Why is my app not verifying Shopify request authenticity during installation?

we got following message from shopify for app

========================================================================================

App must verify the authenticity of the request from Shopify.
Your app does not request installation on the shop immediately after clicking “add app”. Apps must ask a shop for access when being installed on a shop for the first time, as well as when they are being reinstalled after having been removed. During install or reinstall we expected OAuth to be initiated at https://cambridgetestshop.myshopify.com/admin/oauth/request_grant but was redirected to https://apokto.herokuapp.com/homes/connect_to_shopify?hmac=578bbad063c2c252d42b8629a54381c1364d9ce2b….

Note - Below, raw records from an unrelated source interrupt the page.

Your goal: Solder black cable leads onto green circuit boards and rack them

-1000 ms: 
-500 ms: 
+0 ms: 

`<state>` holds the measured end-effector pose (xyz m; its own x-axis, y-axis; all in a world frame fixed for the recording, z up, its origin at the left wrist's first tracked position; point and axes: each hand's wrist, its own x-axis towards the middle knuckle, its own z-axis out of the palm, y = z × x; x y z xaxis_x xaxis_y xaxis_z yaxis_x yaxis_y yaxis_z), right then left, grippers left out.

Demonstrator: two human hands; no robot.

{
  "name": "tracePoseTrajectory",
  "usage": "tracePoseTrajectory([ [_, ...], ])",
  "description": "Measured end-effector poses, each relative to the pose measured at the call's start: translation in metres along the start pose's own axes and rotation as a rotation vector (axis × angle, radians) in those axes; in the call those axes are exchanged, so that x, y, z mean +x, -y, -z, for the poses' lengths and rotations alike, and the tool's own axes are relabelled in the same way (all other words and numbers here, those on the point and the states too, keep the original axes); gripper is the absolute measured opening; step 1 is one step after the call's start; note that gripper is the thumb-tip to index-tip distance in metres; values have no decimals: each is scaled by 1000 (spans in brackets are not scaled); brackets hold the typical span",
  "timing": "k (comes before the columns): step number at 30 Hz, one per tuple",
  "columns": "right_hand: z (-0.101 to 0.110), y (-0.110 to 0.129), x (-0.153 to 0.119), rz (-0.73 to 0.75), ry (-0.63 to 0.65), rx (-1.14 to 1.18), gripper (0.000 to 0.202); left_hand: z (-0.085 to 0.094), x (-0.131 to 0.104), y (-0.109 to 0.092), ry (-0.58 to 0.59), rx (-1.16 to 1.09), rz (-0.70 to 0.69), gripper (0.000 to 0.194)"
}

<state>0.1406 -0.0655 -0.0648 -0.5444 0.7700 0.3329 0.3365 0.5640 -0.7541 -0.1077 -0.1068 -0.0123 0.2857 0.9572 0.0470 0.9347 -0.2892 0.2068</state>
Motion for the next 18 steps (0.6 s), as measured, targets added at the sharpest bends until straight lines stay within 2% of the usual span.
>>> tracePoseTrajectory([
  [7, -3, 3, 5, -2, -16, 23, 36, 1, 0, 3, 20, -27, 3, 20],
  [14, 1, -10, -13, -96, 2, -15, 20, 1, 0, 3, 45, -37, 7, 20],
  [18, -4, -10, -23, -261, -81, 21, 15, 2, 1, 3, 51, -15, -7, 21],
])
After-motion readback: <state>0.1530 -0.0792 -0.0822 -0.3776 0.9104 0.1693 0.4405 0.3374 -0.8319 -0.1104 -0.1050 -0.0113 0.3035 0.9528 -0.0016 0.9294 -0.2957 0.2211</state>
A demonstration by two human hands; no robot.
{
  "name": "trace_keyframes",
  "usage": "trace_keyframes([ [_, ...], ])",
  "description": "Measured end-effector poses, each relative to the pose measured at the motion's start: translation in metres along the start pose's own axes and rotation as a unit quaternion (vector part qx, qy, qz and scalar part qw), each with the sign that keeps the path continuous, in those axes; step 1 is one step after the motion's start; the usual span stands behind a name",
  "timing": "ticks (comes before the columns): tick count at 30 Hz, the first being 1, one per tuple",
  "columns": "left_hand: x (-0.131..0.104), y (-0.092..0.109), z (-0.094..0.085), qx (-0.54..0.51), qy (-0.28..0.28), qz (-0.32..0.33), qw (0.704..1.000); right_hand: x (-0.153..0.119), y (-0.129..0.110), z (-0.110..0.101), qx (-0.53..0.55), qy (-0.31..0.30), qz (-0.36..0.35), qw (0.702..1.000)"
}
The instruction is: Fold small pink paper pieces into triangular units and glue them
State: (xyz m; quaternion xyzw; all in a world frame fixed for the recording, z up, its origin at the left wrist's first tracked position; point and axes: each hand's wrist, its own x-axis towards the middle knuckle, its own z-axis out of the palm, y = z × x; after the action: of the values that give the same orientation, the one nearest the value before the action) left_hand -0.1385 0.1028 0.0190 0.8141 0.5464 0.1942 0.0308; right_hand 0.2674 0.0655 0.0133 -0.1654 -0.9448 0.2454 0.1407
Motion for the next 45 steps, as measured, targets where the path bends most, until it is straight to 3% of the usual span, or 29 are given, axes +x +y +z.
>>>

When we test app from Test app on development store

forrest_apokto_0-1650860004398.png400×145 10.7 KB

then it redirect in our application (https://apokto.herokuapp.com/homes/connect_to_shopify) and then redirect shopify app asked for install app.(https://apokto-test.myshopify.com/admin/oauth/request_grant)

forrest_apokto_1-1650860004486.png381×400 36.4 KB

Is there any other settings required related that?

forrest_apokto_2-1650860004385.png400×282 24.9 KB

Hi, on your endpoint where you are receiving requests from shopify you need to check their HMAC, if its from shopify then process it otherwise return 401.
There are plenty of solution online given for each language.